One Flew Over the Cuckoo’s Nest

Jack Nicholson, in an arguably career best (so far) performance, is R.P. McMurphy, hopes to complete a short prison sentence without resorting to hard labour, and therefore pleads insanity and is transferred to a psychiatric hospital run by the steely Nurse Ratched (Louise Fletcher).  Ratched’s treatment methods, including humiliation and a mind-numbing daily routine appall McMurphy, as he realises the other patients are more focused on their fear of her than of functioning in the outside world. Although the main two performances are excellent, both winning well deserved Oscars, the film remains memorable more for the supporting cast that makes up the other inmates. Each has a specific and instantly recognisable personality, be it Brad Dourif’s stutteringly naive suicide risk Billy, Danny DeVito’s childlike Martini or Christopher Lloyd’s crazed loose cannon Taber, used whenever anyone is required to awake to a surprise situation, as Lloyd owns the greatest instant ‘what the Hell’ face on the planet.
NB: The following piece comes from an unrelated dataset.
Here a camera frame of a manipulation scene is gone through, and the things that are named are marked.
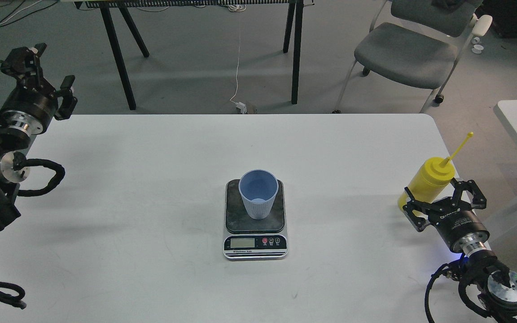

The film is remarkable, not only for the acting but also the depths to which the story plunges, with an ending both horrific and genuinely surprising. Throughout the film it is obvious that McMurphy will be discovered as a fraud (something never actually stated during the film), and will of course be sent back to prison where he belongs (the sentence he is attempting to avoid is the statutory rape of a 15-year old girl), but the fate in store for him is far worse than could possibly be imagined. It also features possibly the most elaborate plan to have sex ever, hijacking a busload of patients, commandeering a boat and teaching said loons how to fish.